Over at The Met, I've finally been able to get to see some of the current exhibitions. Infinite Jest: Caricature and Satire from Leonardo to Levine will leave you chuckling aloud, showing that we've always had a sense of humor for hundreds of years now. The Renaissance Portrait from Donatello to Bellini is an impressive grouping of paintings, drawings, and sculptures from the 15th to early 16th centuries. The room dedicated to the de' Medici family is excellent, and the busts by Mino da Fiesole are absolutely brilliant. The new galleries for paintings and sculpture in the American Wing also just opened, and they really are beautiful. The New York Times published a press preview by Carol Vogel and a great review by Holland Cotter, who with his usual flair describes them as "sensational." The highlight of the galleries is Emanuel Leutze's Washington Crossing the Delaware, 1851, an enormous picture that has been restored and newly framed, but let's face it, we're most excited to see John Singer Sargent's Madame X, 1883-84, is back and hanging proud (image: Met).

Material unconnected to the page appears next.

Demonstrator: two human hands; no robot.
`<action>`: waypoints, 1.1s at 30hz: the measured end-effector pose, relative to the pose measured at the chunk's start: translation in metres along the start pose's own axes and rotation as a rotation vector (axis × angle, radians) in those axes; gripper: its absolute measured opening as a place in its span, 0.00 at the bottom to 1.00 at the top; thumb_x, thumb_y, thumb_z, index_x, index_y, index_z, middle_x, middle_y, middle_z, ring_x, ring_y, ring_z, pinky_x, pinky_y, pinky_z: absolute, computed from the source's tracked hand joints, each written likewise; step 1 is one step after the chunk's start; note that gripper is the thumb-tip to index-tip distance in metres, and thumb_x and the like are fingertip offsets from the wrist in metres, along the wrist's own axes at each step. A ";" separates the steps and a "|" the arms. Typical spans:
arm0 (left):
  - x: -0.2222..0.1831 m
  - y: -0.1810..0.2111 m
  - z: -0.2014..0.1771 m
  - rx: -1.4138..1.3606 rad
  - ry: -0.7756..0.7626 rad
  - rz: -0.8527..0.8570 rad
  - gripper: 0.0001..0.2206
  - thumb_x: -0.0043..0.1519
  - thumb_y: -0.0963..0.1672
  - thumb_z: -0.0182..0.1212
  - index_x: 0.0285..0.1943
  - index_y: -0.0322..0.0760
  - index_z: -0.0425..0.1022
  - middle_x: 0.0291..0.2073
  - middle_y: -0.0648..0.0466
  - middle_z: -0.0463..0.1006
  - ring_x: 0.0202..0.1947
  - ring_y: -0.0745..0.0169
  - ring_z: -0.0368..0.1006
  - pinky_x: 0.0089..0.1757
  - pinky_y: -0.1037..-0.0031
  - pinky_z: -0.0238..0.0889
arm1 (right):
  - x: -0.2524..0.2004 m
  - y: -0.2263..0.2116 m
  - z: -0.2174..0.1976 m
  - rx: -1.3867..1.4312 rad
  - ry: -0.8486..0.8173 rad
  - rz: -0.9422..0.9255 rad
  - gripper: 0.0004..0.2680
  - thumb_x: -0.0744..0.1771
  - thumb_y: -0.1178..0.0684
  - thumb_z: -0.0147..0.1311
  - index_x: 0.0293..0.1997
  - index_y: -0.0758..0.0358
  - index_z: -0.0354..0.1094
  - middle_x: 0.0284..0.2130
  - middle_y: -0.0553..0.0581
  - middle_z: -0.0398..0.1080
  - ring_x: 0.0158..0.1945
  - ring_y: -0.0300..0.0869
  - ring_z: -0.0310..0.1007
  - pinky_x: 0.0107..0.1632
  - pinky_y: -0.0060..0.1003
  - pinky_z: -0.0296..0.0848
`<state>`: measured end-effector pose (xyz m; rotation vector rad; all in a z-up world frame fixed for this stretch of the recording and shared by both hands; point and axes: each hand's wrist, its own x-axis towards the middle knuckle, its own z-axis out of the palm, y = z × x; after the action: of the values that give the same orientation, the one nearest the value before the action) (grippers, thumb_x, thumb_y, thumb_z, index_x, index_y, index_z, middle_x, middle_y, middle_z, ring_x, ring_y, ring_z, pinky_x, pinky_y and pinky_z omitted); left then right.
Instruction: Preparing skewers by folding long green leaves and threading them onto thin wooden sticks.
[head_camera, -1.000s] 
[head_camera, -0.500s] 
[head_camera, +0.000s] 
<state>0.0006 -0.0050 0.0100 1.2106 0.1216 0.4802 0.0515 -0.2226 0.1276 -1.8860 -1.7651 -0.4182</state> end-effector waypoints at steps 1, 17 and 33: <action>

I still have to get over to see the Met's Victorian electrotype sculpture show, which I hear is very interesting. At the end of February, their spring blockbuster The Steins Collect: Matisse, Picasso, and Parisian Avant-Garde opens. Supposedly it will include at least one recreation of Gertrude Stein's home in Paris, which should be great to see. Tomorrow, I'm making a point to head to the Guggenheim to see Maurizio Cattelan: All before that show closes, although I'm sure I'll have to fight through the crowds to get in, it has been so popular. I missed the Museum of Modern Art's show on Willem de Kooning, which I hear was great, but I'm really excited to see their upcoming retrospective on photographer Cindy Sherman, which also opens in February. Considering how cold it is these days, it's always pleasant to think there's good art show to look at and keep you warm.